AWS DynamoDB Analysis with QuickSight and AWS CDK - Quite big Tables

April 21, 2021

Hi.

In my last blogpost, I covered exciting work with AWS Athena and AWS QuickSight. If you want to do analytics from small AWS DynamoDB tables, everything should work smoothly. By small I mean a relatively small number of columns in the table.

It happened to me that when processing the TAKE2 data, the required columns for QuickSight were not displayed at all. Now the number of columns in the TAKE2 data is anything but small with more than 700! How I solved the problem and even cast it into code using AWS CDK, you will learn in the next sections.

Before that I would like to thank the sponsor TAKE2 for this blogpost as well.

Solution

The problem is that the DynamoDB table is way too big and the Lambda AthenaDynamoDBConnector is no longer reasonably able to recognize all the columns. Fortunately, the programmers of the connector have considered this case and have built in a possibility to define specific columns with their names and types.

The exact instructions are in this repo. In short, an AWS Glue Table must be created. The connector can then detect the desired columns based on the columns defined there.

To visualize it using the AWS component diagram also used in the last post, all you need to do is add a Glue Table:

pic

AWS CDK Code

I packed the CDK Glue Table extension into its own CDK Stack. Here is the code snipped:

import * as glue from '@aws-cdk/aws-glue';
import * as cdk from '@aws-cdk/core';

interface GlueStackProps extends cdk.StackProps {
  readonly ddbTableName: string;
}

export class GlueStack extends cdk.Stack {
  constructor(scope: cdk.Construct, id: string, props: GlueStackProps) {
    super(scope, id, props);

    const database = new glue.Database(this, 'Database', {
      databaseName: props.ddbTableName,
      locationUri: 'dynamo-db-flag',
    });

    const gluetable = new glue.Table(this, 'GlueTable', {
      tableName: props.ddbTableName,
      database: database,
      columns: [{
        name: 'userid',
        type: glue.Schema.BIG_INT,
      }, {
        name: 'firstname',
        type: glue.Schema.STRING,
      }
      ...
      ],
      dataFormat: glue.DataFormat.JSON,
    });

    const cfngluetable = gluetable.node.defaultChild as glue.CfnTable;
    cfngluetable.addPropertyOverride('TableInput.Parameters.classification', 'dynamodb');
    cfngluetable.addPropertyOverride('TableInput.Parameters.columnMapping', 'userid=userId,firstname=firstName,...');
  }
}

The DynamoDB columns you would like to be parsed you simply need to define as columns in the glue table.
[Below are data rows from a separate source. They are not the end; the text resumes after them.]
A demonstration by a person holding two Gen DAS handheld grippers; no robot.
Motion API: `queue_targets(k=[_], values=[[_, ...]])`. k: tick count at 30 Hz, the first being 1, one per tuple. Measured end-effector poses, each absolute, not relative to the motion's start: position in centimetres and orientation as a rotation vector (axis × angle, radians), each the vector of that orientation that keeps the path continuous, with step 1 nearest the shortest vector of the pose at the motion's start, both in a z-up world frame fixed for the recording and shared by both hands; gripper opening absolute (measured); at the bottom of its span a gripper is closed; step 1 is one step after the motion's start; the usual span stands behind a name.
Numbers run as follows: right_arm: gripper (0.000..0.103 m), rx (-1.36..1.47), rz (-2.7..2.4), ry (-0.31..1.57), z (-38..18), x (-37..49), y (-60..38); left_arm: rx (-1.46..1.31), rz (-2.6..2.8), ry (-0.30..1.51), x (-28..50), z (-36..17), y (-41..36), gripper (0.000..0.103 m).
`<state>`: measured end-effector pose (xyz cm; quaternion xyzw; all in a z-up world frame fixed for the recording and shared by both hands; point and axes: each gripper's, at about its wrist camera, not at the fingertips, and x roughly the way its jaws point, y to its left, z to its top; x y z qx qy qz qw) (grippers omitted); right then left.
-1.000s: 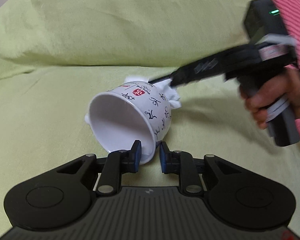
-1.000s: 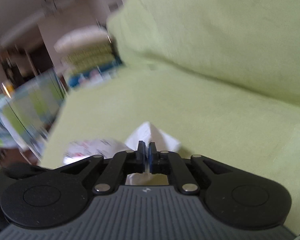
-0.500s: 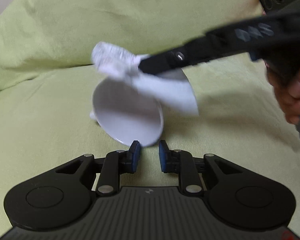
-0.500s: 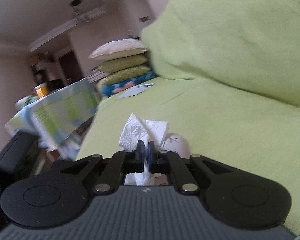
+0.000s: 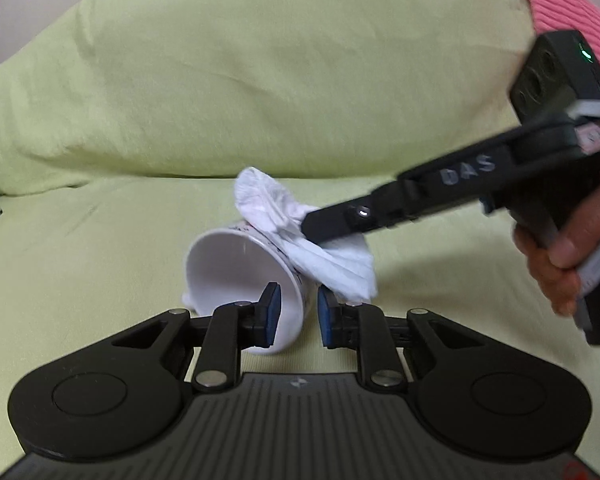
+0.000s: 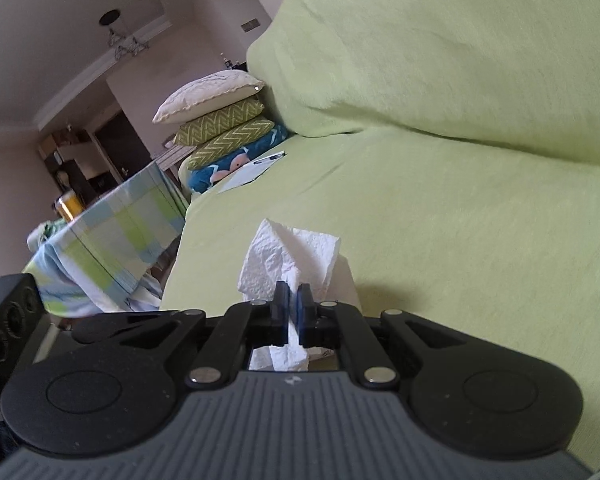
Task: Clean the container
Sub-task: 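Wipe the mug's base and outer wall with the tissue in the right gripper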
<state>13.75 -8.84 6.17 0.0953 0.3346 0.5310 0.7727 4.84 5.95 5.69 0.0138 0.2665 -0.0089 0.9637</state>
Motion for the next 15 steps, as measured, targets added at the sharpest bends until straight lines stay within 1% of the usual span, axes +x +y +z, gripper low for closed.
queue_targets(k=[1, 3, 5, 8, 11, 15], values=[[0.003, 0.208, 1.143, 0.718, 6.5, 14.1, -9.0, 0.016, -0.021, 0.542, 5.3, 5.7, 6.1, 0.022], [0.003, 0.191, 1.148, 0.692, 7.3, 14.8, -8.9, -0.007, -0.047, 0.549, 5.7, 5.7, 6.2, 0.007], [0.003, 0.161, 1.170, 0.666, 8.3, 15.3, -8.5, 0.013, -0.066, 0.563, 6.0, 5.5, 6.1, 0.005], [0.003, 0.059, 1.246, 0.660, 9.2, 15.3, -6.6, 0.091, -0.097, 0.599, 5.5, 4.2, 5.5, 0.005], [0.003, -0.053, 1.338, 0.717, 8.9, 14.5, -4.4, 0.153, -0.117, 0.625, 4.9, 3.1, 5.4, 0.011], [0.002, -0.123, 1.386, 0.679, 8.8, 12.6, -3.5, 0.173, -0.131, 0.628, 5.0, 2.4, 5.9, 0.013]])
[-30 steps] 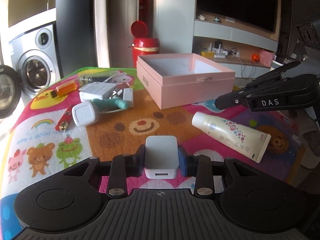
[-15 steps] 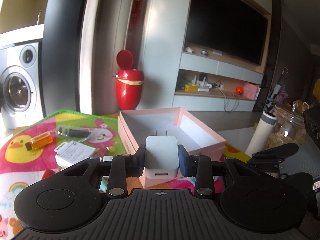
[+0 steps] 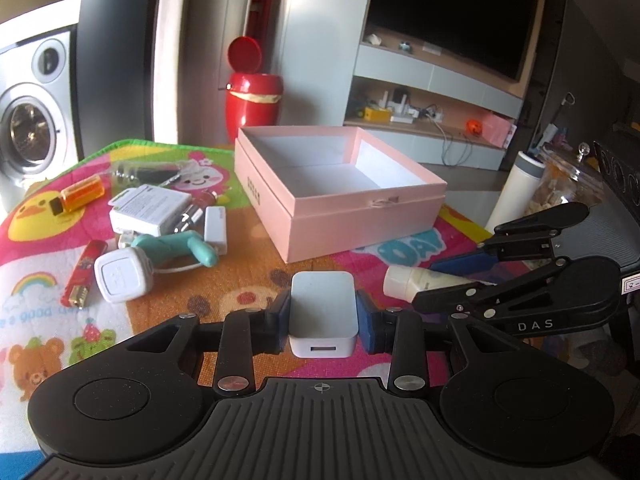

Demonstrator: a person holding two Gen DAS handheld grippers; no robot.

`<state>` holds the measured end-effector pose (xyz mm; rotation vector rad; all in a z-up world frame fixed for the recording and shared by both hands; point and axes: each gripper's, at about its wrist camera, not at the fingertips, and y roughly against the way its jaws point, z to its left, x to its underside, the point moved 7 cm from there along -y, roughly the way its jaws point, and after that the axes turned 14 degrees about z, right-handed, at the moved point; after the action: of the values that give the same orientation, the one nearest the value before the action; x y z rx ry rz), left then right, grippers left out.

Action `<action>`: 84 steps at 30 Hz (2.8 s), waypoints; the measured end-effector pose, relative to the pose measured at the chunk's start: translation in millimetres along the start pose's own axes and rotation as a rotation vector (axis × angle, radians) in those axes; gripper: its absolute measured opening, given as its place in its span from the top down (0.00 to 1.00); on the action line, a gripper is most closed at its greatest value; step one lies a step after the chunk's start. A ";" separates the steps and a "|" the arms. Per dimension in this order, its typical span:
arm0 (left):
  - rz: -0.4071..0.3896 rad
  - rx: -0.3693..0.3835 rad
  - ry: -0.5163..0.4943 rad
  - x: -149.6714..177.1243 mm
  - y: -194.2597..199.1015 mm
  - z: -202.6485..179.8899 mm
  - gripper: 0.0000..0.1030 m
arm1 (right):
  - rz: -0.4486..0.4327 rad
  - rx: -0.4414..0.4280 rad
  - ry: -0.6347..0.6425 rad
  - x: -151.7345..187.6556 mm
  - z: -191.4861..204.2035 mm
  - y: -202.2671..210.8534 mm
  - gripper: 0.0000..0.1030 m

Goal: Organize rigid objects
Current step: 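Release the charger from the left tool into the pink box while the right tool drops the tube in, then grasp the red lighter with the left tool, then grasp the clear bag with black item using the right tool while the left tool holds the lighter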

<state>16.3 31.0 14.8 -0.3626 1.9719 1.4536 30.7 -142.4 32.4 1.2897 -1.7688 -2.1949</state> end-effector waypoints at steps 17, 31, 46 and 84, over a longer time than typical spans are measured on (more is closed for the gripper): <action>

Watch out here! Glue Table does not support certain characters like capslock and special characters. Therefore you may have to do a columnMapping!

After deployment the columns defined in columns can be used in Athena and QuickSight.

Summary

Analyzing large DynamoDB tables is not that easy. However, with the use of AWS Glue Tables, the Lambda AthenaDynamoDBConnector can still reliably detect the desired columns.

Thanks to the DeepL translater (free version) for helping with translating to english and saving me tons of time :).

To the wonderful readers of this article I'm saying that feedback of any kind is welcome. In the future I will try to include a discussion and comment feature here. In the meantime, please feel free to send me feedback via my social media accounts such as Twitter or FaceBook. Thank you very much :).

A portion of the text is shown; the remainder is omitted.